What is DNSSEC?

What DNSSEC is#

DNSSEC (Domain Name System Security Extensions) is a suite of specifications that adds cryptographic authentication to DNS responses. Without DNSSEC, a resolver has no way to verify that the data it receives actually came from the domain's authoritative server; it trusts whatever response arrives first. DNSSEC closes this gap by allowing zone operators to sign their records so resolvers can validate them before accepting the answer.
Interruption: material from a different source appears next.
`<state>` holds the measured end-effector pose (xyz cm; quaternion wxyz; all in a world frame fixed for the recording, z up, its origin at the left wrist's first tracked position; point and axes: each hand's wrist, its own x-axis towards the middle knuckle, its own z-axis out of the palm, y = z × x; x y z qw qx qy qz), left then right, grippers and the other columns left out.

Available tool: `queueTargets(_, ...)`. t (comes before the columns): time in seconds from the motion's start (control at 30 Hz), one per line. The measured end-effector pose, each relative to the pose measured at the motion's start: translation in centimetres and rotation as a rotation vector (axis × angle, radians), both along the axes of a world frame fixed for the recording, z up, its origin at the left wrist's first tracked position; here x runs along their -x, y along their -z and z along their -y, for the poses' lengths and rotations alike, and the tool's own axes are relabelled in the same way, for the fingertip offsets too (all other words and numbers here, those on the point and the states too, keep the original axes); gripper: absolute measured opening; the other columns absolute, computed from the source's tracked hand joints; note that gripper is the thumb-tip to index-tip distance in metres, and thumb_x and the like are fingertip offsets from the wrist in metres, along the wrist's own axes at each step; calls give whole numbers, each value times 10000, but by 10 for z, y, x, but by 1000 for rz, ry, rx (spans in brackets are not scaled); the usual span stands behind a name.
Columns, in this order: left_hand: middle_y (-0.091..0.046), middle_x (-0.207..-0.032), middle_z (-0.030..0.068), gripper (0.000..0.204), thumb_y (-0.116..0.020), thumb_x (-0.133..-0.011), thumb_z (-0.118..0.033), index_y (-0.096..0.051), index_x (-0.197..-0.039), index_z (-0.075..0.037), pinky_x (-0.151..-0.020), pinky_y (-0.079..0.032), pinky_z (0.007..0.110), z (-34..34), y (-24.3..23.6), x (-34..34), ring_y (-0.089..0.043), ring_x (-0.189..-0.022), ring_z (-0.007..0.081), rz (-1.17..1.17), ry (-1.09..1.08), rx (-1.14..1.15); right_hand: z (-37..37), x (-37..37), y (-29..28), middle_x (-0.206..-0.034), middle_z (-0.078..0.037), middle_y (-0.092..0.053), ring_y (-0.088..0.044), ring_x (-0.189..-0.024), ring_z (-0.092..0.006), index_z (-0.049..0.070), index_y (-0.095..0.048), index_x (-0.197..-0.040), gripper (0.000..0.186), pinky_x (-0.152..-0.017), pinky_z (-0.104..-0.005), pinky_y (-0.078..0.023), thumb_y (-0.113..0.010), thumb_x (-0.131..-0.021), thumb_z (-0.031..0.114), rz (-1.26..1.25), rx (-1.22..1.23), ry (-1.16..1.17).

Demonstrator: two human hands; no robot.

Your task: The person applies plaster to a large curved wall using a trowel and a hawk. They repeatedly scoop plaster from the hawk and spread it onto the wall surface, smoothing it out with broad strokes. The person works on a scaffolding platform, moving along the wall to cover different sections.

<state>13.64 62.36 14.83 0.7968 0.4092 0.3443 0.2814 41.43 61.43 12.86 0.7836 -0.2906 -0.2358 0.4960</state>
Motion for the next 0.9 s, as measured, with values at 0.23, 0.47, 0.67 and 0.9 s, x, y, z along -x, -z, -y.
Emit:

DNSSEC provides data integrity and origin authentication, not encryption. Queries and responses still travel in plaintext unless combined with DNS over HTTPS (DoH) or DNS over TLS (DoT). DNSSEC prevents tampering with DNS answers but does not hide which domains a client is resolving.

The chain of trust#

DNSSEC works through a hierarchical chain of trust that mirrors the DNS delegation model:

1. The root zone is signed with a well-known key managed through a public ceremony process conducted by ICANN. Resolvers are configured to trust this root key as the trust anchor. The root key signing key (KSK) was last rolled in 2018; it remains the only root KSK rollover to date.

2. Each TLD (e.g., .com) publishes its own signing keys and places a DS (Delegation Signer) record in the root zone, linking the TLD's key to the root.

3. Individual domains repeat the pattern. The domain's zone is signed, and a DS record in the TLD zone links it upward. The domain's name servers serve the signed records.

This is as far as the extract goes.